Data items
|---|

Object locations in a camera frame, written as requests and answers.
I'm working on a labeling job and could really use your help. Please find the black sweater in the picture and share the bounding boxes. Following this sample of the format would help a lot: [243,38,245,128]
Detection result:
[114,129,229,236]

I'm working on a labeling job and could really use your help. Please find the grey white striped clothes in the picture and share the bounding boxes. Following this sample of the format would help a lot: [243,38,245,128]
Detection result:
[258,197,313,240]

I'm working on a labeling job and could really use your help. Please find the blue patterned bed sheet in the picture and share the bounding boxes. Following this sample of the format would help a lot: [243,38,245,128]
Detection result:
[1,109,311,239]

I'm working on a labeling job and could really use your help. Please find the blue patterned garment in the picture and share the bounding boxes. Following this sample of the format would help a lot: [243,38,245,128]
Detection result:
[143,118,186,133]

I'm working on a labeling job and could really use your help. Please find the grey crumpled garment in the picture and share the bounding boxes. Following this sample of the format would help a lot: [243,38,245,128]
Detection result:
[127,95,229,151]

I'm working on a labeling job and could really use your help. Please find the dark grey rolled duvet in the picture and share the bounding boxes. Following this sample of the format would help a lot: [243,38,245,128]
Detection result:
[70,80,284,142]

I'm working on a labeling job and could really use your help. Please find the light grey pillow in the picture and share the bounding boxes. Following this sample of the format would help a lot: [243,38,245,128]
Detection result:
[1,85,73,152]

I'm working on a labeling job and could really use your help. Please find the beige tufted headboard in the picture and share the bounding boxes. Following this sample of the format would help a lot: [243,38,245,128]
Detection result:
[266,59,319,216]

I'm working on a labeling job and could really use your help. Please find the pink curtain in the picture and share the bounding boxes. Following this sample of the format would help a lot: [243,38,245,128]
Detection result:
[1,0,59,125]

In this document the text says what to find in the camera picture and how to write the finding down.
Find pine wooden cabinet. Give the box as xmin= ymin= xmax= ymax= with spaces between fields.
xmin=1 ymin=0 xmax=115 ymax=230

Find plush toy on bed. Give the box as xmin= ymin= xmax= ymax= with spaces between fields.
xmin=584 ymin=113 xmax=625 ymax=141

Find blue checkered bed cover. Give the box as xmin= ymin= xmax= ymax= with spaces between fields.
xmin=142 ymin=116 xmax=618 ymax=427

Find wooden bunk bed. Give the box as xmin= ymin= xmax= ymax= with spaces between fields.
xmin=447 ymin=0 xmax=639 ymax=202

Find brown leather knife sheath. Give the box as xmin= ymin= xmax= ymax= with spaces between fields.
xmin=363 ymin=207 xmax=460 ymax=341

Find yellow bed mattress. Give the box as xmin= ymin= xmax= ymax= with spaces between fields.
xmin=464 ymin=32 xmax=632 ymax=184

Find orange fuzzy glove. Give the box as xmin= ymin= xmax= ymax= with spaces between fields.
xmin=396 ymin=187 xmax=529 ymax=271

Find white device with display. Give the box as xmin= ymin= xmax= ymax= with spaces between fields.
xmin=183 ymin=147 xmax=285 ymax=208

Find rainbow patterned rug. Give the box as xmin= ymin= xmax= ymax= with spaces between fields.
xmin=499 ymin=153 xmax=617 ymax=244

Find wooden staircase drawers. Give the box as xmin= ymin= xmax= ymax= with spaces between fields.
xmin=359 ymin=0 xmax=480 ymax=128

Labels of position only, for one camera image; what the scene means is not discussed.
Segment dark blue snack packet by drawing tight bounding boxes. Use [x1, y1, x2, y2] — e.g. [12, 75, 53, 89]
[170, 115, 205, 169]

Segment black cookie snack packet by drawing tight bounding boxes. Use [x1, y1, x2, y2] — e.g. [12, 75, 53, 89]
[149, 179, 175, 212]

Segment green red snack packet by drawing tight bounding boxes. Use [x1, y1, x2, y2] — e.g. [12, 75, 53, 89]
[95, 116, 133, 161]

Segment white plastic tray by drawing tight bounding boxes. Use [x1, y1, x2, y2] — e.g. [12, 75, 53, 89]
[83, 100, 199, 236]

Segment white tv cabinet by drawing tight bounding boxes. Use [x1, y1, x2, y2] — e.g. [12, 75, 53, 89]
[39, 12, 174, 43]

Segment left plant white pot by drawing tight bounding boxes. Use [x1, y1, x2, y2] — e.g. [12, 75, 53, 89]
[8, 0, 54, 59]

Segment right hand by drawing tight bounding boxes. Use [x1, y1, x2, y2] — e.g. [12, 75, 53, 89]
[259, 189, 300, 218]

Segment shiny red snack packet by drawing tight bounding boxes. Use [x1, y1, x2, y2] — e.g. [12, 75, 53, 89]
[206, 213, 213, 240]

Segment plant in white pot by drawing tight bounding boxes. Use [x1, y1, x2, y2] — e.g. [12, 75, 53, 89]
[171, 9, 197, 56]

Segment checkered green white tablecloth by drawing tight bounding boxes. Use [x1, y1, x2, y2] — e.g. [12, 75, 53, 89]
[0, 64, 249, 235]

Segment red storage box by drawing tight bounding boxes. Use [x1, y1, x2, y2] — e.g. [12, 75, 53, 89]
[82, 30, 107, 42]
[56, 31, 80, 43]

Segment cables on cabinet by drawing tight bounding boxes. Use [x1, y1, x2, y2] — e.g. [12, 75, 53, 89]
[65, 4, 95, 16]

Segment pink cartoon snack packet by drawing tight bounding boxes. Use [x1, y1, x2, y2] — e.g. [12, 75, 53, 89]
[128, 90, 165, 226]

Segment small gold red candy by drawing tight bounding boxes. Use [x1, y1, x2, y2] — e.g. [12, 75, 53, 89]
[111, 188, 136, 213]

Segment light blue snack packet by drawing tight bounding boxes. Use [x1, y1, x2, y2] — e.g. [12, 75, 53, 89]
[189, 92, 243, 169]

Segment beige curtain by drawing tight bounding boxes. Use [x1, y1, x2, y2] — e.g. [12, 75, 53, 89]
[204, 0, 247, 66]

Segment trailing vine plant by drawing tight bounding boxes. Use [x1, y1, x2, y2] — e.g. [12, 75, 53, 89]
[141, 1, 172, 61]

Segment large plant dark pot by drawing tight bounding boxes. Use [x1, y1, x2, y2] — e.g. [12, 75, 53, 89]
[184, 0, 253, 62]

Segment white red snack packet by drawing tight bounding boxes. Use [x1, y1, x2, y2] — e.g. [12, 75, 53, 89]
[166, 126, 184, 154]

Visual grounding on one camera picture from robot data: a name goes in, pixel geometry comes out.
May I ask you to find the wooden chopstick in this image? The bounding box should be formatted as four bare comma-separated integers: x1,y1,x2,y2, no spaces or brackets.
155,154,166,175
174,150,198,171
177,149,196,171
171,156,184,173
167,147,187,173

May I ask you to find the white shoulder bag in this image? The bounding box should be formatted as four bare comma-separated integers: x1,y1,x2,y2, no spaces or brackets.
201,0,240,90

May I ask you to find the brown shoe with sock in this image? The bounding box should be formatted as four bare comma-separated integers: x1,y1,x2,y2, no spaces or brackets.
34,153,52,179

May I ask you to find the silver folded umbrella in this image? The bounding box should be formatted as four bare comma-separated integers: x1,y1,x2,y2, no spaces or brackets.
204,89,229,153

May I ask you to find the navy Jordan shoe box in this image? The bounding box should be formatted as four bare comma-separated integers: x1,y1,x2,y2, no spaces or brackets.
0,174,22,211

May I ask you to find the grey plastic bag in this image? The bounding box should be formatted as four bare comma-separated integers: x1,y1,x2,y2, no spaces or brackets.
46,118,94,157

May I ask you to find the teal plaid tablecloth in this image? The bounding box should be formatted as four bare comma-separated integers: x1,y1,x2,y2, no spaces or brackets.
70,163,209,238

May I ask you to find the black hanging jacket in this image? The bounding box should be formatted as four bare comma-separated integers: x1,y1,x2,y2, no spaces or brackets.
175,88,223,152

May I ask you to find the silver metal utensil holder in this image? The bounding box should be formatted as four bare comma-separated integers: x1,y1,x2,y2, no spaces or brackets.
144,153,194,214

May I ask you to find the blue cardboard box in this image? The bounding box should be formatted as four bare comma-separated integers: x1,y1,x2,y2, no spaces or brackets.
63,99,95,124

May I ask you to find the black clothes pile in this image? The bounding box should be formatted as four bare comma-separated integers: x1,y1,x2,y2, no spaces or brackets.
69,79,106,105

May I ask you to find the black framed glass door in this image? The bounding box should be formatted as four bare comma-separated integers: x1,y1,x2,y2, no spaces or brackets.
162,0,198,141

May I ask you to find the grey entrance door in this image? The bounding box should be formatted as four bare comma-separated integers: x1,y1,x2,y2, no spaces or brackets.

|---|

Required work => What must be returned is the line with "May I ask you to find the teal" plus every line after it to the end of the entries, exactly as they appear.

Output of the exercise =>
May I ask you to find the teal plaid tablecloth in this image? The bounding box should be formatted as four bare comma-separated integers: x1,y1,x2,y2, no spaces or brackets.
70,163,209,238

May I ask you to find the black hanging jacket in this image? The bounding box should be formatted as four bare comma-separated integers: x1,y1,x2,y2, no spaces or brackets.
175,88,223,152

May I ask you to find the silver metal utensil holder in this image? The bounding box should be formatted as four bare comma-separated integers: x1,y1,x2,y2, no spaces or brackets.
144,153,194,214

May I ask you to find the blue cardboard box in this image? The bounding box should be formatted as four bare comma-separated integers: x1,y1,x2,y2, no spaces or brackets.
63,99,95,124

May I ask you to find the black clothes pile in this image? The bounding box should be formatted as four bare comma-separated integers: x1,y1,x2,y2, no spaces or brackets.
69,79,106,105

May I ask you to find the black framed glass door in this image? The bounding box should be formatted as four bare comma-separated integers: x1,y1,x2,y2, no spaces or brackets.
162,0,198,141

May I ask you to find the grey entrance door in this image? The bounding box should be formatted as four bare comma-separated integers: x1,y1,x2,y2, no spaces or brackets.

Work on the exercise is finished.